CAPÍTULO III

La voz del corazón


     Mientras tanto, el baile había comenzado, y cien parejas, arrebatadas en el ardiente torbellino de un vals, agitaban ondas de gasa y raudales de perfumes en torno del salón.

     Carmen, la hermosa que tantos elogios recogió a su entrada, danzaba con el joven que la había acompañado.

     Al ver el confiado abandono con que bailando hablaban, habríase creído que eran amantes, si en la semejanza de sus facciones no fuera fácil conocer que eran hermanos.

     --Por más que digas, Gabriel-- decía ella, --estás pensativo y triste. ¿Falta alguien a tu alegría? Sí... ¿Lo diré? ¡Irene!

     --Y bien...

     --¡Oh! no lo niegues, la amas.

     --¿Por qué lo negaría? ¿No es ella digna de amor?

     --¿Por qué?
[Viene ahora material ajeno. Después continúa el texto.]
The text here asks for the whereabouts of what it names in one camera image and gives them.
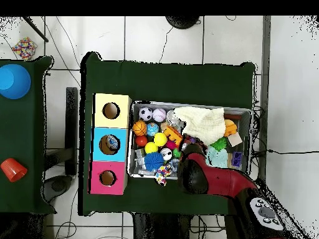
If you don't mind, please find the cream waffle cloth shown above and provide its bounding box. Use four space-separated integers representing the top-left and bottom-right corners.
173 106 227 146

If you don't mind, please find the clear plastic packet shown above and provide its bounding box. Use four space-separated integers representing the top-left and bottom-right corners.
106 135 120 151

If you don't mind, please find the shallow clear mesh bin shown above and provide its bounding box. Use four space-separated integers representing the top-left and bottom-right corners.
128 101 252 185

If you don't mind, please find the wooden box with three holes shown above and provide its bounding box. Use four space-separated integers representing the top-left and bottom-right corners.
89 92 133 196

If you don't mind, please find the globe print ball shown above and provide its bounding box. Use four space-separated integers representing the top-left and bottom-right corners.
146 123 160 136

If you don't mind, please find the large yellow ball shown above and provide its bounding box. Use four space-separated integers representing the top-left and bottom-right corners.
153 132 168 148

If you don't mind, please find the small baseball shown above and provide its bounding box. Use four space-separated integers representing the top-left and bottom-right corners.
152 108 168 123

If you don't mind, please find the small yellow ball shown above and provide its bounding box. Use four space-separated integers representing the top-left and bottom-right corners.
144 141 159 155

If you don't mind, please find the small orange basketball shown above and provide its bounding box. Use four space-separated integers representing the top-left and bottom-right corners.
132 120 148 136

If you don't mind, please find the small soccer ball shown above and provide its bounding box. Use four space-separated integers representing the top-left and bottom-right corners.
138 106 154 123

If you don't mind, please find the blue spiky ball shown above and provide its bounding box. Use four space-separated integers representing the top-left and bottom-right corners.
144 151 165 172

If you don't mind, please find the colourful spotted plush toy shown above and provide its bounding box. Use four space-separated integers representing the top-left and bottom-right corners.
154 164 174 187

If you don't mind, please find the dark green table cloth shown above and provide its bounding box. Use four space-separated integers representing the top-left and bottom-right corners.
79 52 256 220

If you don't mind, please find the mint green cloth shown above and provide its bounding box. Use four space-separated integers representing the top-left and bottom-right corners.
206 147 231 170

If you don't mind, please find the black round stand base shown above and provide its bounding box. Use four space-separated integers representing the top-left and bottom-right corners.
165 16 201 30

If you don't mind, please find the green covered side table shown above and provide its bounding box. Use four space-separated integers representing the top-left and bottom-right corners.
0 55 54 216

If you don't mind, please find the red cup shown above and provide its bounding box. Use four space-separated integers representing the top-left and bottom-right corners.
0 157 28 183

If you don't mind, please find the blue bowl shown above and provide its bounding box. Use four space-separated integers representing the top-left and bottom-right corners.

Porque conoces que yo la aborrezco.

     --¡Qué injusticia! Bella, pura, y buena, ¿quién no amaría a Irene?

     --Yo la aborrezco. Es un odio que nunca pude vencer y que me atrajo humillantes penitencias cuan­do estudiábamos juntas en el colegio de madame Montes. ¡Cosa extraña! la vi y la aborrecí. Nunca pude mirarla sino con airados ojos. Destrozaba mis vestidos cuando los suyos eran de la misma tela, y cuida­ba con afán mis uñas sólo por el placer de arañarla...

     --Irene es bella, graciosa, espiritual, y en dulzura nadie en el mundo la iguala...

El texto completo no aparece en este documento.